-- Task to carry out --
From the data that follows, print exactly the lines starting at the one containing "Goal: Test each" and ending at the one containing "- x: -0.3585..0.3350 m"; include both of them and nothing more.

-- Records for the exercise --
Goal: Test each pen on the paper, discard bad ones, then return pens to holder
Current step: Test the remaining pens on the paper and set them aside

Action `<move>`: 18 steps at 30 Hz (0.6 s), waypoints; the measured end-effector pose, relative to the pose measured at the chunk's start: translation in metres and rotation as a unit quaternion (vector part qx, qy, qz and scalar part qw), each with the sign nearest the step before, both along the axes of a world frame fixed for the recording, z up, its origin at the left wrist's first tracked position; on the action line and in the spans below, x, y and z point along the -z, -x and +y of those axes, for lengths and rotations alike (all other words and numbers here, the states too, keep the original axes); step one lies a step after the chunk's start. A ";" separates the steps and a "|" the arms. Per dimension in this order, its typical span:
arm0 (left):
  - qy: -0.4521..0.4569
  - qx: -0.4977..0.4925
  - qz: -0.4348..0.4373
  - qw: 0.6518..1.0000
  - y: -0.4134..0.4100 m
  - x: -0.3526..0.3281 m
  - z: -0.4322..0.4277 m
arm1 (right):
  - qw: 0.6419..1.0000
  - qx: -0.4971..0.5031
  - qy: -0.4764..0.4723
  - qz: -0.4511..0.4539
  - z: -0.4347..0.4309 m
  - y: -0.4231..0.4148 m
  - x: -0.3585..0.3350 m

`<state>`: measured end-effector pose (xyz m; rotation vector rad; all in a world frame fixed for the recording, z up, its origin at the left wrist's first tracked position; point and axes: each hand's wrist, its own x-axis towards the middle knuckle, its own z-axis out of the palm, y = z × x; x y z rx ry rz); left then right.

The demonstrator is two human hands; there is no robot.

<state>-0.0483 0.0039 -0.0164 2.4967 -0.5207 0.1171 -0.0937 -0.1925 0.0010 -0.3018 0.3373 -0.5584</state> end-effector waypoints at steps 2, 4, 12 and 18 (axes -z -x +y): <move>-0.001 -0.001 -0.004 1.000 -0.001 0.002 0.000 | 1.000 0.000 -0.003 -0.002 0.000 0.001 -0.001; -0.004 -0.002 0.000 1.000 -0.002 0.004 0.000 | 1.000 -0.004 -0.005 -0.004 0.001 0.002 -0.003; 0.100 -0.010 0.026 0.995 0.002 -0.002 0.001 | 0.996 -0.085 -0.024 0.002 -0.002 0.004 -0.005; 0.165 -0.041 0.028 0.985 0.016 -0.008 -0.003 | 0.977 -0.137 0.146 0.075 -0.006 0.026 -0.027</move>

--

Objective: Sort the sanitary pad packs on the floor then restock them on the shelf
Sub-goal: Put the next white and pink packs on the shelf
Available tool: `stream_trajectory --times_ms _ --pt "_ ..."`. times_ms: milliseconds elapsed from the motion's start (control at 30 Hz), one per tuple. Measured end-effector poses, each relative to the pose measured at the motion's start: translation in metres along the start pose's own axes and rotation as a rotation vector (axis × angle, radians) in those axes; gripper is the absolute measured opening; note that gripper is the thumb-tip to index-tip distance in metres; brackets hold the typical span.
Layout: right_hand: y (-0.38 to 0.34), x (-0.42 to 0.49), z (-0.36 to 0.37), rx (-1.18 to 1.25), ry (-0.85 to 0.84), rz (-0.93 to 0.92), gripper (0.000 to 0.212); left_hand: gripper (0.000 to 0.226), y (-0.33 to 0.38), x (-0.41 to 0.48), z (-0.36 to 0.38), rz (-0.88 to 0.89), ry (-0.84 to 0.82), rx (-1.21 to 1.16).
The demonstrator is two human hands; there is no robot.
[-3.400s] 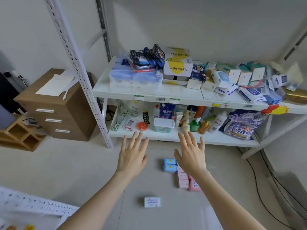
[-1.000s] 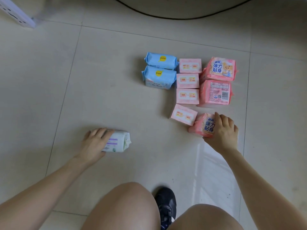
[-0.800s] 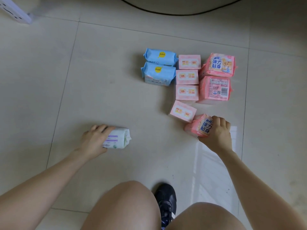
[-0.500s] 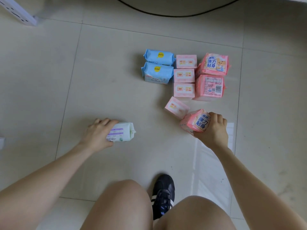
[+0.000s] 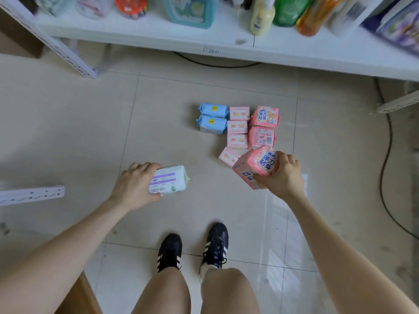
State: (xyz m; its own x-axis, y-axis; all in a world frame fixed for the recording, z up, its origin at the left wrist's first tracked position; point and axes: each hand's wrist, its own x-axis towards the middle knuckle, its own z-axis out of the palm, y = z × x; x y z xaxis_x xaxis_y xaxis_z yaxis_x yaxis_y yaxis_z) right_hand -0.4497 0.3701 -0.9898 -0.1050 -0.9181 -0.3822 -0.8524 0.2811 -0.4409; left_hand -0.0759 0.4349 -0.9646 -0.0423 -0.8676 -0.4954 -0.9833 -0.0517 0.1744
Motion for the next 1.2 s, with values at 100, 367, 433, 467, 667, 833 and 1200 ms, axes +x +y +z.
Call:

-- Result --
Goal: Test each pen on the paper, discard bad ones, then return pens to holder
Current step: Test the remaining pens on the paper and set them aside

Action `<move>`: 18 steps at 30 Hz (0.6 s), waypoints; the measured end-effector pose, relative to the pose measured at the chunk's start: translation in metres and rotation as a unit quaternion (vector part qx, qy, qz and scalar part qw), each with the sign nearest the step before, both along the axes of a world frame fixed for the recording, z up, its origin at the left wrist's first tracked position; on the action line and in the spans below, x, y and z point along the -z, -x and +y of those axes, for lengths and rotations alike (all other words and numbers here, the states too, keep the original axes); step one lies a step after the chunk's start. A ";" separates the steps and a "|" the arms. Per dimension in this order, its typical span:
arm0 (left):
  - qy: -0.4521..0.4569
  - qx: -0.4977..0.4925
  - qz: -0.4348..0.4373
  - qw: 0.6518..1.0000
  - y: -0.4134..0.4100 m
  - x: -0.3526..0.3281 m
  - z: -0.4322..0.4277 m
arm1 (right):
  - qw: 0.6419..1.0000
  - qx: -0.4971..0.5031
  - qy: -0.4764..0.4723
  - qz: -0.4511..0.4539
  - z: -0.4347..0.4309 m
  - y: -0.4231..0.4148 m
  - x: -0.3585..0.3350 m

The response is finished.